Manuela Chaves, la Conseillère principale d’éducation, prend ensuite le relai afin de préparer le futur élève de la structure à son intégration physique, mentale, affective et administrative au sein d’un établissement scolaire. Sont ainsi exposées, dans le cadre d’un échange, les règles de vie du lycée et des indications relatives aux personnes ressources, le dossier scolaire étant alors vérifié – jalon supplémentaire du rituel d’intégration.
Le professeur « tuteur-référent » clôt alors cette séquence d’entretiens préalables à l’admission. Nithya Lilin, professeur-documentaliste, explique ainsi sa démarche : « Ce temps d’échange est aussi nécessaire pour présenter au jeune la structure et ainsi estimer si celle-ci est réellement adaptée à ses besoins et demandes. Une fois inscrit au Lycée des possibles, le dialogue est maintenu entre l’équipe et l’élève grâce à des échanges informels (en début ou fin de cours par exemple) mais aussi à des rendez-vous avec différents membres de l’équipe (professeurs et autres adultes membres de l’équipe, comme l’infirmière ou l’assistante sociale) afin de l’accompagner dans la construction de son projet professionnel. Enfin, même lorsque l’élève a trouvé sa voie, le contact, bien que plus distant, n’est toutefois pas rompu. Le suivi continue, même après “raccrochage” ! Cette particularité du LDP témoigne du soutien que nous apportons aux jeunes et du rapport de confiance qui en résulte et fait sa force ».
Interactivité continue
Outre les phases de préadmission, l’implication de chacun des élèves est en permanence sollicitée, l’animation des séances s’attachant ainsi à développer une interactivité maximale.
Le parcours personnalisé de chaque jeune s’articule sur la remobilisation, la remédiation, l’émergence progressive du projet de l’élève et sa consolidation. Pour répondre aux besoins de chaque jeune, l’accompagnement s’appuie sur une évaluation innovante et mobilisatrice : pédagogie par compétences et transdisciplinaire, modalités variées d’évaluation (diagnostique, sommative, collective…).

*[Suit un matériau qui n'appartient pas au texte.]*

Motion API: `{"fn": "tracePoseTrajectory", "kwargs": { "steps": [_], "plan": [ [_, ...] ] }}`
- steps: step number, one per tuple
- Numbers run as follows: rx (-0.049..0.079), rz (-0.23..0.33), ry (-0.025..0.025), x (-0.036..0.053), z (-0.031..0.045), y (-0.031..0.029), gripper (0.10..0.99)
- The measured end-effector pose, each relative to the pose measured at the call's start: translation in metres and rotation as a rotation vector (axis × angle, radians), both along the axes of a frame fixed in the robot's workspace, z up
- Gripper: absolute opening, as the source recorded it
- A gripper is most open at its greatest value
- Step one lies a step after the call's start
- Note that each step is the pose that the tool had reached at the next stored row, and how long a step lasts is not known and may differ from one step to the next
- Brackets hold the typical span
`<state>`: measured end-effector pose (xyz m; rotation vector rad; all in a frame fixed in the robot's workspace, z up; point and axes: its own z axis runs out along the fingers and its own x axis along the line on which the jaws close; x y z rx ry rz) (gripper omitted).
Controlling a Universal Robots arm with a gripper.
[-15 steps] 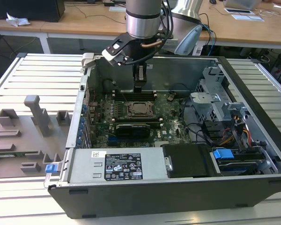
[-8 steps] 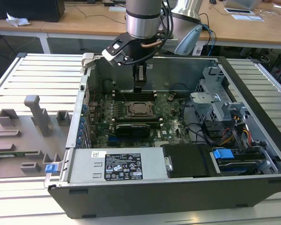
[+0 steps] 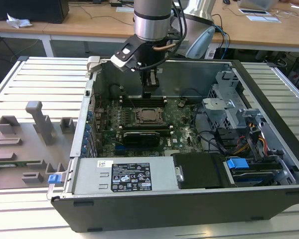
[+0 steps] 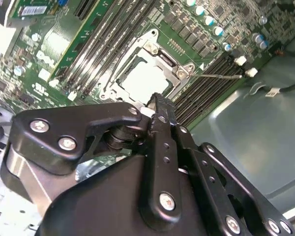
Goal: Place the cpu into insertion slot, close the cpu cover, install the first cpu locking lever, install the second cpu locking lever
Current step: 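Install the first cpu locking lever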
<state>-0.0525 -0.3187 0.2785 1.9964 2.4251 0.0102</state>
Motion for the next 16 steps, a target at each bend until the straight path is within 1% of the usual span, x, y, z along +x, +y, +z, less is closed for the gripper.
{"fn": "tracePoseTrajectory", "kwargs": {
  "steps": [3, 5, 8, 13, 16],
  "plan": [
    [0.0, 0.092, 0.0, 0.0, 0.0, 0.0, 0.106],
    [0.0, 0.115, 0.0, 0.0, 0.0, 0.0, 0.106],
    [0.0, 0.172, 0.0, 0.0, 0.0, 0.0, 0.106],
    [0.0, 0.234, 0.0, 0.0, 0.0, 0.0, 0.106],
    [0.0, 0.286, 0.0, 0.0, 0.0, 0.0, 0.106]
  ]
}}
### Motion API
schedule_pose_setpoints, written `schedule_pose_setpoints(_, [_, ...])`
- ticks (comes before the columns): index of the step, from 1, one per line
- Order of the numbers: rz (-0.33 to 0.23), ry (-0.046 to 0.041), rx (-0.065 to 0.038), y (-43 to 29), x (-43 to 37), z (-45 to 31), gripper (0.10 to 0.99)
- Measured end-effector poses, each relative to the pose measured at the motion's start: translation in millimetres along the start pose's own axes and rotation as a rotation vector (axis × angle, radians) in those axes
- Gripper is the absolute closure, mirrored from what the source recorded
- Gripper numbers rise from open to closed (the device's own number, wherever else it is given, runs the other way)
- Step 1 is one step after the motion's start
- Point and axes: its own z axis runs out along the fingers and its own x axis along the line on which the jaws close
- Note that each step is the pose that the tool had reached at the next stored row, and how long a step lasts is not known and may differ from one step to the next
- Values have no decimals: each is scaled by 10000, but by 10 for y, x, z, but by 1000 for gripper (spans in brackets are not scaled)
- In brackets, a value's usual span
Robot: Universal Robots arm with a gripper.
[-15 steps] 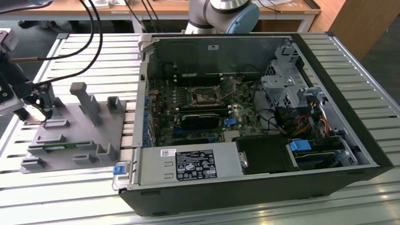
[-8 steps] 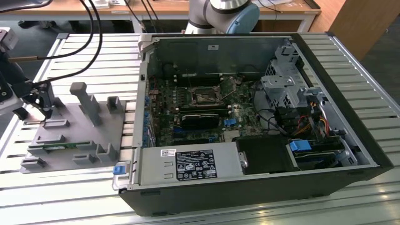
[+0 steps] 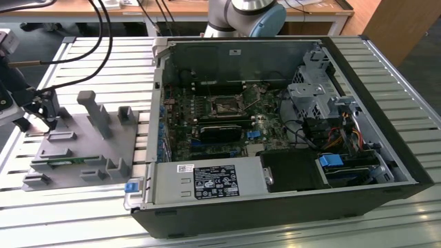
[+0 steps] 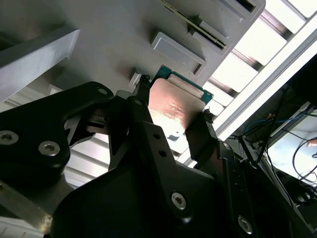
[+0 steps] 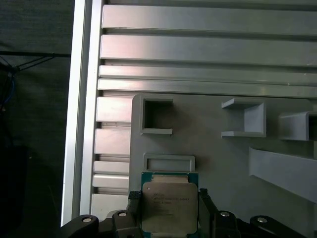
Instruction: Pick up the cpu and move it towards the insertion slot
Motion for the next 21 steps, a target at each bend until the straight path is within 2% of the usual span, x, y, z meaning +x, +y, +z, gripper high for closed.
schedule_pose_setpoints(21, [2,0,0,4,1,-59,545])
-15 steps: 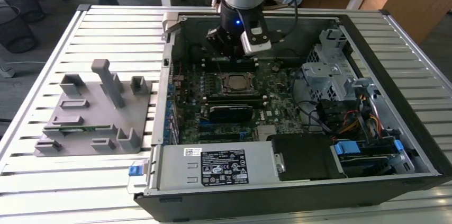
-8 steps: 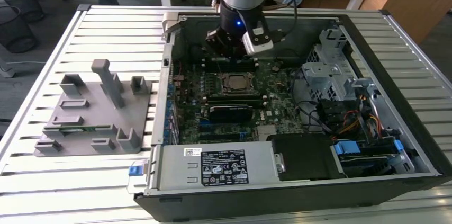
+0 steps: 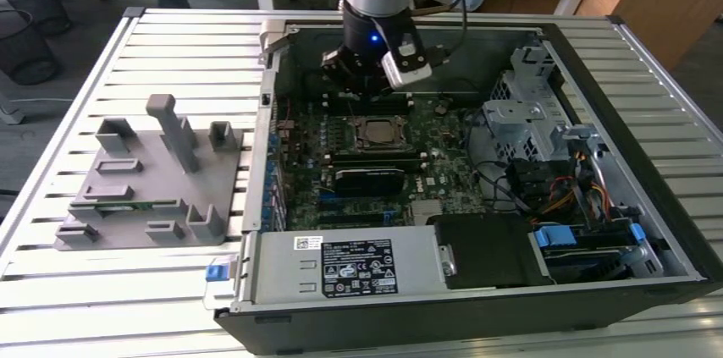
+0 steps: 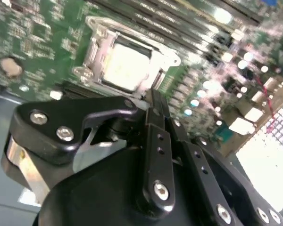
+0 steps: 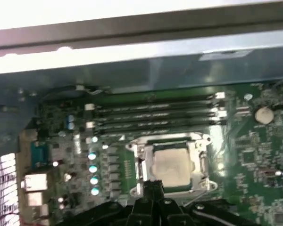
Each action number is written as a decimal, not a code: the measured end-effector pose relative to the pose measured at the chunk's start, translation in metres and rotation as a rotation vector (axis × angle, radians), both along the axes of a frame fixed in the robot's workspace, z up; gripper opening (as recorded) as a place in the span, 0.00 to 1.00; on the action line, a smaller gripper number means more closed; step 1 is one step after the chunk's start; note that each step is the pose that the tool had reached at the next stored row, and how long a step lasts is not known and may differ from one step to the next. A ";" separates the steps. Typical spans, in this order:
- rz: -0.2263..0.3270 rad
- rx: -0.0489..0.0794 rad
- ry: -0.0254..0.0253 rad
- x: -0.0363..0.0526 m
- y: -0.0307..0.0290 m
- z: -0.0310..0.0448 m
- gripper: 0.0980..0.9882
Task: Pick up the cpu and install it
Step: 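Install the first cpu locking lever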
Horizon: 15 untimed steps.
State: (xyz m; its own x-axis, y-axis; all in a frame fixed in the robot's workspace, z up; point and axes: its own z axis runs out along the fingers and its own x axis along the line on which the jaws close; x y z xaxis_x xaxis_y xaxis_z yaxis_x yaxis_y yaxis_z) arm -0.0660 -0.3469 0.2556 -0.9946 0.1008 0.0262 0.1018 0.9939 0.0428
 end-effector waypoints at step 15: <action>0.110 0.000 -0.0009 -0.0104 0.0000 -0.0007 0.01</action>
State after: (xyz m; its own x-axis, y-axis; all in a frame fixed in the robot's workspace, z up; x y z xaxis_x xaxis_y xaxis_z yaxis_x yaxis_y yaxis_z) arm -0.0763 -0.3469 0.2549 -0.9996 -0.0090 0.0254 -0.0079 0.9990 0.0432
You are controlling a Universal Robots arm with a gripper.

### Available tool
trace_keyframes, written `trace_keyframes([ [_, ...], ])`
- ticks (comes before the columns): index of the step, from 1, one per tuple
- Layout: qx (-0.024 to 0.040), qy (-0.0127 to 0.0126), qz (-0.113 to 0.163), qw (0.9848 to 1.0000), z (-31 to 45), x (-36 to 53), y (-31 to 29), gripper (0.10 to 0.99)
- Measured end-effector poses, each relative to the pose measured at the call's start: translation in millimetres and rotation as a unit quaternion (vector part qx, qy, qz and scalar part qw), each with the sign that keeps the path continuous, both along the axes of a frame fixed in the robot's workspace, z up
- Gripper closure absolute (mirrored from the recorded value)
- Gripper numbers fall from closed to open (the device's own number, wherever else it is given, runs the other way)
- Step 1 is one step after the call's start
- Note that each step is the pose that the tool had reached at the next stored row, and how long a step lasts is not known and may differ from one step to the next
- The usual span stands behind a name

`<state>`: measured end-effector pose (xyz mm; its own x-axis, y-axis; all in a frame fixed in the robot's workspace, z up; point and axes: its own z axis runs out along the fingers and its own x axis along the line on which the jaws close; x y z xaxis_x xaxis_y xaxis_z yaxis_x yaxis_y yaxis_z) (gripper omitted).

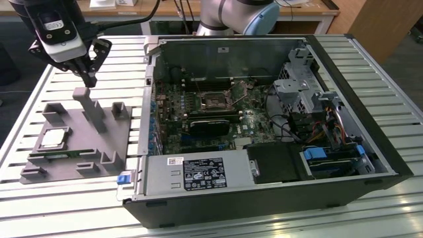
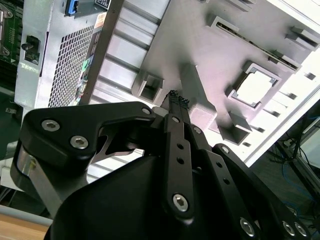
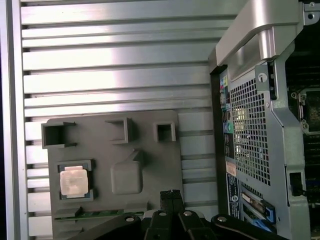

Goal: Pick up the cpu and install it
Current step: 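Reach for the cpu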

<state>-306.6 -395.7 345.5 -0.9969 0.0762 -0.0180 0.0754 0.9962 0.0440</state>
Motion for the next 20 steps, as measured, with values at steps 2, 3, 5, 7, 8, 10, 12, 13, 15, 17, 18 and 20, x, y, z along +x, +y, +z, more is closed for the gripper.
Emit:
trace_keyframes([
  [2, 0.0000, 0.0001, 0.000, 1.0000, -0.2, -0.4, 0.0, 0.973],
  [3, 0.0000, 0.0001, 0.000, 1.0000, -0.3, -0.7, 0.0, 0.973],
  [5, 0.0000, 0.0001, 0.000, 1.0000, -0.5, -1.1, 0.0, 0.973],
  [7, 0.0000, 0.0001, 0.000, 1.0000, -0.7, -1.7, 0.0, 0.973],
  [8, 0.0000, 0.0001, 0.000, 1.0000, -0.7, -1.9, 0.0, 0.973],
  [10, 0.0000, 0.0001, 0.000, 1.0000, -1.0, -2.5, 0.0, 0.973],
  [12, 0.0000, 0.0001, 0.000, 1.0000, -1.2, -3.0, 0.0, 0.973],
  [13, 0.0000, 0.0001, 0.000, 1.0000, -1.3, -3.3, 0.0, 0.973],
  [15, 0.0000, 0.0001, 0.000, 1.0000, -1.5, -3.8, 0.0, 0.973],
  [17, 0.0000, 0.0001, 0.000, 1.0000, -1.7, -4.2, 0.0, 0.973],
  [18, 0.0000, 0.0001, 0.000, 1.0000, -1.8, -4.5, 0.0, 0.973],
  [20, 0.0000, 0.0001, 0.000, 1.0000, -2.1, -5.0, 0.0, 0.973],
])
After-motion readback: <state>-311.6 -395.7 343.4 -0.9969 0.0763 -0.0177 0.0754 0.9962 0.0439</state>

Contrairement aux pratiques de classes actuellement dominantes, les élèves sont invités à discuter – entre pairs, mais aussi avec les intervenants adultes, commenter, apprécier, critiquer, interroger, évaluer… Autant de postures favorisant socialisation et appropriation des savoirs. Les enseignants, qui interviennent le plus souvent en binômes, doivent également s’ajuster, se compléter et agencer leurs interventions dans un cadre toujours négociable. Cette relative plasticité crée du « jeu », dans toutes les acceptions du terme, ce qui contribue à ce que chaque jeune puisse trouver des « espaces » pour s’investir, développe son autonomie.